Emerging growth company ☐
If an emerging growth company, indicate by check mark if the registrant has elected not to use the extended transition period for complying with any new or revised financial accounting standards provided pursuant to Section 13(a) of the Exchange Act. ☐
Item 1.01 Entry into Material Definitive Agreement.
Underwriting Agreement with Konik Capital Partners, LLC
On June 4, 2026, LiqTech International, Inc. (the “Company”), entered into an Underwriting Agreement (the “Underwriting Agreement”) with Konik Capital Partners, LLC, a division of T.R. Winston & Company, LLC, acting as underwriter, relating to the issuance and sale of 20,000,000 shares of the Company’s common stock, par value $0.001 per share (the “Offering”). The price to the public in the Offering is $1.00 per share, before underwriting discounts and commissions. Under the terms of the Underwriting Agreement, the Company granted the Underwriter an over-allotment option, exercisable for 45 days, to purchase up to 3,000,000 additional shares of common stock from the Company at the public offering price, less underwriting discounts and commissions.
On June 8, 2026, the parties closed on the issuance and sale of 20,000,000 shares of the Company’s common stock under the Underwriting Agreement. The net proceeds to the Company from the Offering are expected to be approximately $18.0 million, after deducting underwriting discounts and commissions and estimated Offering expenses payable by the Company.

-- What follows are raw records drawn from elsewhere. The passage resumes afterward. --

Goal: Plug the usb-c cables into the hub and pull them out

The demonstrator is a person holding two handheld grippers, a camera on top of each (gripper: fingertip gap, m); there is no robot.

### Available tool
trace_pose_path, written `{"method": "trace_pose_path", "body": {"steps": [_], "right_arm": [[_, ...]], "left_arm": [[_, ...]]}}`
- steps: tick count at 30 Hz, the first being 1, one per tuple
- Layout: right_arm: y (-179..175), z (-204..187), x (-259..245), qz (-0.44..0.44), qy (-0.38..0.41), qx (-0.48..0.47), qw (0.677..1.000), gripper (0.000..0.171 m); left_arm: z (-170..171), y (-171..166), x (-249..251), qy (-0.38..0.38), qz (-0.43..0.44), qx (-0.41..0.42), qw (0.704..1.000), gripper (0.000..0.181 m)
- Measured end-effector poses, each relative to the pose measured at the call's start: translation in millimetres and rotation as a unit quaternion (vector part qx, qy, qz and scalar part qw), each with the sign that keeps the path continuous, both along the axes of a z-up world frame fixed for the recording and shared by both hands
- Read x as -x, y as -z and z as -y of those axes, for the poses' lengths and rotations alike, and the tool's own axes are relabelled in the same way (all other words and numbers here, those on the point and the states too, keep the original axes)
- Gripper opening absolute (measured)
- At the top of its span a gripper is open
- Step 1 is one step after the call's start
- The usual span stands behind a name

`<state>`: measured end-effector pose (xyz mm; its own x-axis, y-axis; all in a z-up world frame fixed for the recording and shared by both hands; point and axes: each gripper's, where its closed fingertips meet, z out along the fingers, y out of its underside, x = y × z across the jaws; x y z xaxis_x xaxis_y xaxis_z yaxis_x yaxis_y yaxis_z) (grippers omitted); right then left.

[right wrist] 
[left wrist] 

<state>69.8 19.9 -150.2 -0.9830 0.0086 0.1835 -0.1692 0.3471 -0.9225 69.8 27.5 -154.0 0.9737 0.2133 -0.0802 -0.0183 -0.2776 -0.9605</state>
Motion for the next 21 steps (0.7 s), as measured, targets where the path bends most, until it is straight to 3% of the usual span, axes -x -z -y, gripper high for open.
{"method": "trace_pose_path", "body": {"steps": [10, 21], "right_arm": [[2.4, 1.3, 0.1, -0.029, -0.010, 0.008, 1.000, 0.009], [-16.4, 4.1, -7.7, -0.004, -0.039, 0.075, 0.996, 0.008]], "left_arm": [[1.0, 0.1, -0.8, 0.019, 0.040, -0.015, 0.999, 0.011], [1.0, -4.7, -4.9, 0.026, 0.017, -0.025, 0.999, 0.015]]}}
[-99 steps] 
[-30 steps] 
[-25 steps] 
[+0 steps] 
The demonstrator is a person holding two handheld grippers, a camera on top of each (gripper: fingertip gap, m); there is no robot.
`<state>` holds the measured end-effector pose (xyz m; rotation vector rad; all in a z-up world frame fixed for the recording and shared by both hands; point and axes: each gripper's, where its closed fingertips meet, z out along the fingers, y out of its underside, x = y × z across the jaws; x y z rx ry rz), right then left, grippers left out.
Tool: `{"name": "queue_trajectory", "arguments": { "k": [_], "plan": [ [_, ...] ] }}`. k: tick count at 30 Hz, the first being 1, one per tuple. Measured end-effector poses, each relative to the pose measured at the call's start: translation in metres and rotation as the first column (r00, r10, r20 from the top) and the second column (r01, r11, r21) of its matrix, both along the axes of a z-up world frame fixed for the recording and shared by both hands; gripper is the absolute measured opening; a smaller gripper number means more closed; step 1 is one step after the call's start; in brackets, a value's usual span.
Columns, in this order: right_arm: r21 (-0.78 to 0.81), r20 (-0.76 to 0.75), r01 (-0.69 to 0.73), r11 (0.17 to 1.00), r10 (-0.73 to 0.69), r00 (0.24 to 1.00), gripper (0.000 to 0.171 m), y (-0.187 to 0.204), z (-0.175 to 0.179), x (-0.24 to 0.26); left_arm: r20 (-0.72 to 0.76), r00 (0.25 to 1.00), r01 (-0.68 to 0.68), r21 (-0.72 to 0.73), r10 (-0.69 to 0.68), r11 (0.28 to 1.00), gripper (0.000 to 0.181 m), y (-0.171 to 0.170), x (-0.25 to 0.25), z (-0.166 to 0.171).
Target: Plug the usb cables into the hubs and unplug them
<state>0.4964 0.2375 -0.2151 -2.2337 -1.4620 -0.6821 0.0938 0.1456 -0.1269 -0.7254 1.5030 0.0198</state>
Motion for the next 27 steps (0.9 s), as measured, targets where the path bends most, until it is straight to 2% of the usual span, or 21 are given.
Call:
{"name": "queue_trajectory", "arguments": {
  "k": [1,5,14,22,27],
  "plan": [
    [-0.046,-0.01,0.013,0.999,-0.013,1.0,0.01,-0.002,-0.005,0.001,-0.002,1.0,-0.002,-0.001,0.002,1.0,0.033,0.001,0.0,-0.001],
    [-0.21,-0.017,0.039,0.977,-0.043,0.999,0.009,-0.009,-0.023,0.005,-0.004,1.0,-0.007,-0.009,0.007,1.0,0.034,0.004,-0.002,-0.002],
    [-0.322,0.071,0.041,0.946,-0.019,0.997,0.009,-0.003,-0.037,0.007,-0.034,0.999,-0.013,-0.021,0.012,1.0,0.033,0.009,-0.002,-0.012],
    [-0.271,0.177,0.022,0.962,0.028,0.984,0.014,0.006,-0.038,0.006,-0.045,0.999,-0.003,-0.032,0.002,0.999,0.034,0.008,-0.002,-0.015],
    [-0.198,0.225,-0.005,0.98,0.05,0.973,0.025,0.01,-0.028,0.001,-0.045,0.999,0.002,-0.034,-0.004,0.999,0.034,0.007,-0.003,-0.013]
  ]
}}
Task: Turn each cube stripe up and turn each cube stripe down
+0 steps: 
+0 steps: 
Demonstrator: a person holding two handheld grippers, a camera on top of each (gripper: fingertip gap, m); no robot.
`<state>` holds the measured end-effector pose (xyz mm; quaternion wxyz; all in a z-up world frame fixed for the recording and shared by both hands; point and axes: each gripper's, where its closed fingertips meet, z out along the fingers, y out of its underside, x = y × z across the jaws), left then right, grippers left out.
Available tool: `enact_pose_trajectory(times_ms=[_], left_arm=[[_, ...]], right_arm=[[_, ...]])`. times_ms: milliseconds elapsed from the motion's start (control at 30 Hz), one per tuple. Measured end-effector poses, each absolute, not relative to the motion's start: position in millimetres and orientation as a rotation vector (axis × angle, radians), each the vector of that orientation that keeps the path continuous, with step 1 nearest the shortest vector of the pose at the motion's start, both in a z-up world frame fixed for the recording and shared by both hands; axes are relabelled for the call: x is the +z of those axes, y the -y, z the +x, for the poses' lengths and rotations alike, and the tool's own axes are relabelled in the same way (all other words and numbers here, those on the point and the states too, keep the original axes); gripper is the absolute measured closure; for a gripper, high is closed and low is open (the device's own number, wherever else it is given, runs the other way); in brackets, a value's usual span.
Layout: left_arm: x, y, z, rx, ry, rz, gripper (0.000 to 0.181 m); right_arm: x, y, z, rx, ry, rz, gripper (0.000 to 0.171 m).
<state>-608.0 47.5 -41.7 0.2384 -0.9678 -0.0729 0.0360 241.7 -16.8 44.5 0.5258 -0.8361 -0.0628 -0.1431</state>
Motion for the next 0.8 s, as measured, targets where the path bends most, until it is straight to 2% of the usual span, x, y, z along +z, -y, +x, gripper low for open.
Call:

The Company intends to use the net proceeds from the Offering (i) to repay the remaining $3.0 million of the aggregate principal amount of the Company’s senior promissory notes, including any accrued and unpaid interest thereon, after the cancellation by the Note Holders (as defined below) of $3.0 million of the aggregate principal amount of the senior promissory notes pursuant to the Debt Cancellation Agreement (as defined below) in a concurrent private placement, (ii) to repay the $1.1 million in aggregate principal amount of the Company’s 9.09% original issue discount promissory notes and (iii) for working capital and general corporate purposes. After the application of the net proceeds as described above there will be no senior promissory notes or 9.09% original issue discount promissory notes outstanding.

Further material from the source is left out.